Especially after you’ve been fasting twelve hours in preparation for an early morning blood test. 

Especially after you’ve spent a fitful night, writhing from the agony of a mid-sleep charley horse.

First, you roll out of bed a mite miffed. Your leg still throbs. Your stomach rumbles. You can’t find a book to read in the lab waiting room. Your wife sends you a text reminding you there’s a chocolate donut in the refrigerator you can’t eat.

Muttering vague sounds resembling profanity, you limp to the car, dump your laptop and thesaurus into the back seat, sit behind the wheel, and then, surrounded by dark, remember it might be a good idea to open the garage door before backing out.
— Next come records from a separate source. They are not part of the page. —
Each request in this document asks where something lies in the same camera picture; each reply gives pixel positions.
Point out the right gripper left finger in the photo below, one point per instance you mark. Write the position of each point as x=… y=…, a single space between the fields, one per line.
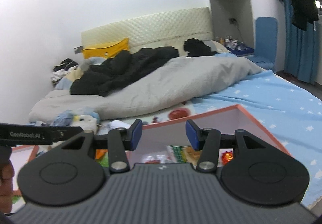
x=134 y=134

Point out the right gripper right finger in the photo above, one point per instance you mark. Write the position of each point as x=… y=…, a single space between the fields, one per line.
x=193 y=133

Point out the snacks inside box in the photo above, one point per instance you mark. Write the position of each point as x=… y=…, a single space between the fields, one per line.
x=170 y=154

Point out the person's hand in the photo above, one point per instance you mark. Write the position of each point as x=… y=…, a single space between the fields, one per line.
x=6 y=190

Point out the pink storage box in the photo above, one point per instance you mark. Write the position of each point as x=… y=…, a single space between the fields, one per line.
x=69 y=174

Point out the penguin plush toy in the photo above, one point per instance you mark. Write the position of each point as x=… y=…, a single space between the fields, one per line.
x=86 y=118

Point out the grey duvet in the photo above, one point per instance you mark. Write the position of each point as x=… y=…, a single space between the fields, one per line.
x=179 y=80

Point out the black clothing heap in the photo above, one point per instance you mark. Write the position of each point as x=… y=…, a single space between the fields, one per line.
x=121 y=71

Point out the yellow pillow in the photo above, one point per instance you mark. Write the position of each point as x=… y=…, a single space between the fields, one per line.
x=105 y=50

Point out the small black garment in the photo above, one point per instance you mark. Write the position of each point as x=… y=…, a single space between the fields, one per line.
x=197 y=48

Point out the bedside tray with bottles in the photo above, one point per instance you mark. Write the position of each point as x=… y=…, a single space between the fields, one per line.
x=234 y=46

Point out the light blue star bedsheet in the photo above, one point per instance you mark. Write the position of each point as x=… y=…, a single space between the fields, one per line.
x=290 y=113

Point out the blue chair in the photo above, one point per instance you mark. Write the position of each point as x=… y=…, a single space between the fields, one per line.
x=266 y=30

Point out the cream quilted headboard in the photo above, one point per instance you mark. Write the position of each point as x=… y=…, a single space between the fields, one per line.
x=171 y=28

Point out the blue curtain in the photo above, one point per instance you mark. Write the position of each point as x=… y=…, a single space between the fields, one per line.
x=302 y=48
Safely outside on the driveway, you turn on the radio and navigate Sirius XM away from the frothing news stations, the all-too-important sports channels, and the worthless-to-Minnesotans traffic reports from Pittsburgh to the 60s music just in time to hear Paul McCartney exhorting someone to “take a sad song and make it better.” 
It's impossible NOT to be happy.

You crank the volume knob to "STUN." You start waving your head forward, backward, side to side. You wail like a water buffalo in heat, trying to duplicate McCartney’s unintelligible, yet mega-cool screaming.

The steering wheel magically transforms into a black-and-white pearl-finished drum set and you are no longer Joe Schmoe quietly driving his way to the clinic. You morph into a young Ringo Starr, pounding out the infectious beat to the best song ever!

Music transfigures the entire universe.

Leg? What leg? Donut? Schmoe-nut. You drive to the clinic and actually smile at the lab tech as she rams the needle into your arm. As your arm hangs limply at your side, the smile grows into a full-fledged giggle. The new you drives off to breakfast.

The difference between the new you and the one you were an hour ago? You actually look forward to what lies in store. 

A full day of writing? So what? 

Sixty short minutes ago–before getting in the car, before turning on your radio, before your musical tirade–the “real world” threatened to write you. The insignificant and the mundane jeopardized your attitude, your vision, even your ability to construct a coherent sentence 

However, after joining the greatest rock band of all time, if only vicariously, after wolfing down a heaping bowl of oatmeal, and after slurping the obligatory morning caffeine, the day belongs to you, not you to the day.

You are in control of not only the real world, but the fictional world only you can create. The world you get to build and determine who inhabits it, where they live, what happens to them, and how they react. YOU ARE A GOD!!!

"So, what if the fictional world I want to produce is anything but happy?"

You mean like a world where a crotchety old patient exacts his revenge against every sadistic lab tech he ever had, stab for stab, by attacking an unsuspecting garbage worker in the middle of a dark Manhattan alley on a rainy night?

Well, that could be fun. The important thing to remember, however, is that world will be more alive, more engaging, more affecting to the reader if you are in control of, not controlled by, your emotions. 

Instead of wallowing in the muck and mire of your real life, let it simply serve as background for your fictional world. Rather than allowing your attitude to hinder your construction, use your mood to color your characters, to enhance the plot, to infuse your story with reality. In other words, let your daily travails stir your imagination, not clog it.

How? By taking Paul McCartney’s advice: Take a sad song and make it better. 

Advice much easier followed with a happy mind.